C’è sicuramente una tendenza crescente allo sviluppo demografico per quanto riguarda questa etnia. Il tenore di vita dei rom che vivono in comunità chiuse è solitamente inferiore al tenore di vita dei rom socialmente integrati. Ma ci sono anche differenze significative all’interno dei loro insediamenti. In base alla mia esperienza, le posso dire che

quando le persone rom dedicano la vita a Dio, questo cambia la loro esistenza

tanto all’interno quanto all’esterno; la loro trasformazione interiore si riflette sul loro atteggiamento nei confronti della vita, del lavoro, dell’istruzione, delle relazioni e sul modo in cui vivono.

Spesso sentiamo dire che la fede di questa minoranza etnica è “tradizionale”. Come possiamo interpretare questa definizione?
I missionari che lavorano con i rom stimano che i sacerdoti possono raggiungere circa il 10% di loro attraverso il servizio pastorale. Questo numero potrebbe sembrare piuttosto modesto, ma se pensiamo che in ogni insediamento rom circa il 10% dei membri dedica la propria vita a Dio, c’è molta speranza. Sono convinta che, gradualmente, potrebbero diventare il lievito per l’intero gruppo etnico rom. Le forme di assistenza pastorale variano. I sacerdoti entrano in contatto con loro attraverso il classico lavoro pastorale nelle parrocchie oppure dedicano loro una speciale pastorale mirata. Di solito dipende dal loro numero nella parrocchia; il modo di lavorare con loro è fortemente influenzato anche dall’atteggiamento della maggioranza degli abitanti locali, a seconda se accettano o rifiutano i membri di questa comunità. Il mondo emozionale di questa etnia è molto ricco e, oltre alla formazione classica attraverso i sacramenti, si dimostra molto efficace concentrare la pastorale sul culto e sui ritiri spirituali.

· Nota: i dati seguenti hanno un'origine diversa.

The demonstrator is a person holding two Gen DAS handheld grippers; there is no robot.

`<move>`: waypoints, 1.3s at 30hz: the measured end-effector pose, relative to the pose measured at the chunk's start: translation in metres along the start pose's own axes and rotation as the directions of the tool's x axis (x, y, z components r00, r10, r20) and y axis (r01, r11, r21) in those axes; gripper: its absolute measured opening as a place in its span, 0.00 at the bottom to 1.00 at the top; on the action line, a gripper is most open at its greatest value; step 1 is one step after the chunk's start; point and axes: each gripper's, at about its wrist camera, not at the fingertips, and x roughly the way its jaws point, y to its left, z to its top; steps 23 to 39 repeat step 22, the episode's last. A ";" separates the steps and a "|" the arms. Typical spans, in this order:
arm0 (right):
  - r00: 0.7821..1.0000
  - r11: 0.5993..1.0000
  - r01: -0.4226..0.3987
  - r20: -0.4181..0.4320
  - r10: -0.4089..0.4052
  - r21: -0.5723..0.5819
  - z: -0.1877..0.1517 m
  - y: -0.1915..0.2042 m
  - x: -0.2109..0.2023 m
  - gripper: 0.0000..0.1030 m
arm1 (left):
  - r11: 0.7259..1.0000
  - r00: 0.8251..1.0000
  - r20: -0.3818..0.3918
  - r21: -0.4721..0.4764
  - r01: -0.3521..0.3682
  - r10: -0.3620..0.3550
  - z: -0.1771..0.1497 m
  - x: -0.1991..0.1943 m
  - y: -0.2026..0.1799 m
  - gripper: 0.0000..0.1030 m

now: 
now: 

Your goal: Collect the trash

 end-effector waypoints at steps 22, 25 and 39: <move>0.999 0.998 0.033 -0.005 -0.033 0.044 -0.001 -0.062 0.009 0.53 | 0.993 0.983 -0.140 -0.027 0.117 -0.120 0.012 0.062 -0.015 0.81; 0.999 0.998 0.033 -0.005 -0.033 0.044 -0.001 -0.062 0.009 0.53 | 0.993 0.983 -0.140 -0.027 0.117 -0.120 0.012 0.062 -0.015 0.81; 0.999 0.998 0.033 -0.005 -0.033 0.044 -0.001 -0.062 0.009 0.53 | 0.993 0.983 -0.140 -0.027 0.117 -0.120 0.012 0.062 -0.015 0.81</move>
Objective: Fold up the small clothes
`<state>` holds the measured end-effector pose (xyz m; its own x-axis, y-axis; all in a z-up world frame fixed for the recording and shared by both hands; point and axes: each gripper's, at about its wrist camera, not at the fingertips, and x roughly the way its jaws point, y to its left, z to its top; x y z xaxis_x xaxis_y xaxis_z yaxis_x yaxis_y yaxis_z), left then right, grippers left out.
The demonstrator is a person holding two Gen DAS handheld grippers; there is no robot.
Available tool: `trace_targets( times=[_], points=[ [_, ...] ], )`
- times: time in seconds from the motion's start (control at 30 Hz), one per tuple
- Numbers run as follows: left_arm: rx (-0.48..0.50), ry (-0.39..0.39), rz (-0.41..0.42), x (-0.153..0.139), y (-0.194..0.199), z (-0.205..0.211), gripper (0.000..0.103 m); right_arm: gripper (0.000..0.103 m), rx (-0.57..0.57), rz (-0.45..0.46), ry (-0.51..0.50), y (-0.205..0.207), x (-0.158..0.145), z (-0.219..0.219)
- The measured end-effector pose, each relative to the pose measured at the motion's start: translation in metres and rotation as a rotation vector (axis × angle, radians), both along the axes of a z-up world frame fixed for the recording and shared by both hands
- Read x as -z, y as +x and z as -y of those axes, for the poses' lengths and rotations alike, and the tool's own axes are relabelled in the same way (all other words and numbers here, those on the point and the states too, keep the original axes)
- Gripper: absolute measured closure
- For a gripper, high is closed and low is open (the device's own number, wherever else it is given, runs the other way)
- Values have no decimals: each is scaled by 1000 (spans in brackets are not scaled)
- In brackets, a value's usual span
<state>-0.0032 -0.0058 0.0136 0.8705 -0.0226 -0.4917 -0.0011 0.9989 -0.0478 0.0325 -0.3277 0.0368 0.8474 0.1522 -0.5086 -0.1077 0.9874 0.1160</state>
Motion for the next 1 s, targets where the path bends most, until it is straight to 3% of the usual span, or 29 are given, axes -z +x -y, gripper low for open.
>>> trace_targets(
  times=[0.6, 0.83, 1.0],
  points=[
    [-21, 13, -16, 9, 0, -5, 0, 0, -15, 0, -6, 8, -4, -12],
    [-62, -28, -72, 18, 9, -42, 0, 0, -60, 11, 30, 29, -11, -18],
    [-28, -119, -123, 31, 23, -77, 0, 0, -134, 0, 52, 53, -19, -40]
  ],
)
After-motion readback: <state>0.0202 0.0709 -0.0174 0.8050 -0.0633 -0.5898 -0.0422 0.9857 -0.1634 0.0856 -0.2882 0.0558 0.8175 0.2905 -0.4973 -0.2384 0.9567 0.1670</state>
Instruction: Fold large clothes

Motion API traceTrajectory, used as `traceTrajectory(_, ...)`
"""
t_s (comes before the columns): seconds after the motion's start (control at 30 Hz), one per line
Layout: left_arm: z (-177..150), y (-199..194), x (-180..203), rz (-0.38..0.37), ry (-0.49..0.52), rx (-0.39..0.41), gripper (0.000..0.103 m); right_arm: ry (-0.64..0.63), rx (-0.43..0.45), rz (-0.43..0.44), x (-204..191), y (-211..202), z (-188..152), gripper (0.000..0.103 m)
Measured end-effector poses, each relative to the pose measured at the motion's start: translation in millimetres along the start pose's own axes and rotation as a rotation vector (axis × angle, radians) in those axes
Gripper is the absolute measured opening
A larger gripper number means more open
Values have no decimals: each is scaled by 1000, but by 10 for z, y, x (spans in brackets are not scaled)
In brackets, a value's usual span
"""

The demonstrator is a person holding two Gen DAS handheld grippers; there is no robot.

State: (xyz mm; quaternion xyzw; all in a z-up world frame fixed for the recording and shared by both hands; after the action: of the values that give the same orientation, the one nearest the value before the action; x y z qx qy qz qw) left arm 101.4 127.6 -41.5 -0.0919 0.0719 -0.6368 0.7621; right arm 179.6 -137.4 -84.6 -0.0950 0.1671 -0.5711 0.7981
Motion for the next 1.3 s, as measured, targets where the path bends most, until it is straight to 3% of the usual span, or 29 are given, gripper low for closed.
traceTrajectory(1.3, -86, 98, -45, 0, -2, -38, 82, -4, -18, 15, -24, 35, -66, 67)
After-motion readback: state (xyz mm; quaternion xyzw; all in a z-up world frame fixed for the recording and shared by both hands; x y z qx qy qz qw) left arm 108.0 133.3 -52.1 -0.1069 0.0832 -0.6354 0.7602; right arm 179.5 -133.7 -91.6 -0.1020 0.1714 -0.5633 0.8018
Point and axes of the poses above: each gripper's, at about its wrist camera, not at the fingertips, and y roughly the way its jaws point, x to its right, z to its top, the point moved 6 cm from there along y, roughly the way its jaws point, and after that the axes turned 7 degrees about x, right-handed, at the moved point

Come abbiamo già detto, molti rom vivono in comunità piuttosto “chiuse”. Immaginiamo che non sia facile incontrarli, entrare in confidenza e iniziare un cammino comune. Qual è il modo migliore di entrare nel loro mondo?
Il mio viaggio in questo settore è iniziato molto tempo fa con un’amicizia con una donna rom, quando lavoravo in una casa-famiglia. Quando ci siamo incontrate molti anni dopo, sono andata a trovarla nel campo in cui viveva a Roma. La storia di un noto sacerdote cattolico, la cui pastorale porta molti frutti, è iniziata quando ha visitato per la prima volta uno degli alunni rom della sua scuola.

Proprio come avviene nel racconto del Vangelo, voleva “mangiare” a casa loro.

Quel sacerdote, in effetti, andò a casa di quel ragazzo e cenò con la sua famiglia. I cuori dei rom possono rimanere conquistati quando mostri loro che sono uguali a tutti gli altri, che sono tuoi fratelli e sorelle. Sono mossa dalla gratitudine per i doni che ho ricevuto nella mia vita e per la richiesta di Gesù che, se ci è stato dato qualcosa gratuitamente, anche noi dovremmo semplicemente dare. Quando capisci questo, tutto viene naturale in relazione ai rom: quando pranzi o ceni con loro nelle loro case o quando loro vengono da te. Questo atteggiamento può aiutare a costruire ponti e a sbarazzarsi di tutti i pregiudizi. Porta più umiltà nella nostra vita. I rom non sono una sorta di “appendice tollerata” della società, sono una sua componente preziosa su cui possiamo e dobbiamo contare. Inoltre, se il Vangelo continua a diffondersi nei loro cuori così come è avvenuto negli ultimi dieci anni, saremo presto molto grati nei loro confronti, per i loro cuori umili e calorosi, per i loro talenti, per il loro senso della famiglia, per la loro fede in Dio.